:: Aim of the task ::
How many lines in the records below contain the word "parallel"? Answer with the number alone.

:: Source data ::
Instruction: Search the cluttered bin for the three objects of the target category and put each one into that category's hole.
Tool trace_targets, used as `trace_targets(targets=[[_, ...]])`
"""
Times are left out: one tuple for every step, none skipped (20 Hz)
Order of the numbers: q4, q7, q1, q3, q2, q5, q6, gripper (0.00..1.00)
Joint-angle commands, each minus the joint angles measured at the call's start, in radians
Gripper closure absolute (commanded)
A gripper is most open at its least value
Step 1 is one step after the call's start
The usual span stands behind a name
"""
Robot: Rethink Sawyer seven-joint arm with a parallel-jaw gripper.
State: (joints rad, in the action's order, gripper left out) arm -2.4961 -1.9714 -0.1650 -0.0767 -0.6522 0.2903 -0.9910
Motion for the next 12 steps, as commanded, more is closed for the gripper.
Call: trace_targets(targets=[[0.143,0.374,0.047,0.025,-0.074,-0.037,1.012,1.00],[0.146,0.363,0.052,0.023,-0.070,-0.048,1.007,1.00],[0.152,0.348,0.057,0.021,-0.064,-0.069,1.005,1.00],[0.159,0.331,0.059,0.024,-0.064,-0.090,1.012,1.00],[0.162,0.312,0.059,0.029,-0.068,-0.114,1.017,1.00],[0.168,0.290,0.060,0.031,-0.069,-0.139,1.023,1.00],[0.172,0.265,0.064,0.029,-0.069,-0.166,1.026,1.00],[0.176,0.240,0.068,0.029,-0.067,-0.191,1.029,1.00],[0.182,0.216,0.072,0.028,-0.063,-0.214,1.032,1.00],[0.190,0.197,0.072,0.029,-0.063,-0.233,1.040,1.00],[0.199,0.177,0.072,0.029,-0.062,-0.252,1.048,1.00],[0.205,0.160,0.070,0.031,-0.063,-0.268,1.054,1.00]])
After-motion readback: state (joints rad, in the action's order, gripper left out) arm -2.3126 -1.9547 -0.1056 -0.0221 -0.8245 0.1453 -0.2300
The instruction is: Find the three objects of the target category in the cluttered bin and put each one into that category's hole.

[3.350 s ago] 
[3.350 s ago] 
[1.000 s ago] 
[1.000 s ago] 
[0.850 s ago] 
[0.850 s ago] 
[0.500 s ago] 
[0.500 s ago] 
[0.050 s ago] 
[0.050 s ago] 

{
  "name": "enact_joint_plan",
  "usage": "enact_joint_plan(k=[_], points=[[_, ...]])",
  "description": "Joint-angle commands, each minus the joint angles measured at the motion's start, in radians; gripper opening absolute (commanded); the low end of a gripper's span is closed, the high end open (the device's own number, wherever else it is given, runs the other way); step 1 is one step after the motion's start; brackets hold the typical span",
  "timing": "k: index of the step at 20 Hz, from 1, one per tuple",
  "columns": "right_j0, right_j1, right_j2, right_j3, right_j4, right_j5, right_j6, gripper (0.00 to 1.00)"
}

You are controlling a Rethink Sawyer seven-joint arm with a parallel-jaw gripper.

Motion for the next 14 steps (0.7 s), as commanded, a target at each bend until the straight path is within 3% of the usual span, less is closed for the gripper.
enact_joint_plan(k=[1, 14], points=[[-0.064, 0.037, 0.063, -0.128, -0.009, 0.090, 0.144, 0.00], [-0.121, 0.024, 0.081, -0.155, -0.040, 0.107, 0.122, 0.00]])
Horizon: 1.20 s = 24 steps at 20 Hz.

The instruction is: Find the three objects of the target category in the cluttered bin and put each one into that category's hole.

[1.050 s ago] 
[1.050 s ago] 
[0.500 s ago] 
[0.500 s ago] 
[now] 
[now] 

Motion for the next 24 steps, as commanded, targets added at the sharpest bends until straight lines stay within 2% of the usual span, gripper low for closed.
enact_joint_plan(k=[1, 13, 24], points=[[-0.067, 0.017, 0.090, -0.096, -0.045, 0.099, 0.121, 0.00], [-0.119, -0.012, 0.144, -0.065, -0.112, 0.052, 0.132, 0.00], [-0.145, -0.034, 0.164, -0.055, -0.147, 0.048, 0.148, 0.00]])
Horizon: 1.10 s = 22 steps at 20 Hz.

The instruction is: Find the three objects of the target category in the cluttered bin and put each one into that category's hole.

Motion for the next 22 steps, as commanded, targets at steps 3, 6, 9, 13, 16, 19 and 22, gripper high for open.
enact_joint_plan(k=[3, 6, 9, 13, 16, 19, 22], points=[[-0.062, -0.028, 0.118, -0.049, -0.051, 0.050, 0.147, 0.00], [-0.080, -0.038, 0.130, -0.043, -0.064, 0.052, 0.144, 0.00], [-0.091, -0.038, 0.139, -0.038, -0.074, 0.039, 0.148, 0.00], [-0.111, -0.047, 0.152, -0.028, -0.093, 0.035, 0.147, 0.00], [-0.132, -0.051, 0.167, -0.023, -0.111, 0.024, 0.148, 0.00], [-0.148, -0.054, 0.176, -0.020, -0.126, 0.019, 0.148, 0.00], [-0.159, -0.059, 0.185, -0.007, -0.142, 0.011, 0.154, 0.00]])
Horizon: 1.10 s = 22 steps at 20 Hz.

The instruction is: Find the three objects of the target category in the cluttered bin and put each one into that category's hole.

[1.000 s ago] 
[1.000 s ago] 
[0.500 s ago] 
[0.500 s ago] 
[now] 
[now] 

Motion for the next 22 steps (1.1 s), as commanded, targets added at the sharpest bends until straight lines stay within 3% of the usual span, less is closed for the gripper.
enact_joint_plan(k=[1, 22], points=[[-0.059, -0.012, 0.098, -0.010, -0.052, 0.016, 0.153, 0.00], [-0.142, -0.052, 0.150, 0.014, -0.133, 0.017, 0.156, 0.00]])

:: Solution to this exercise ::
2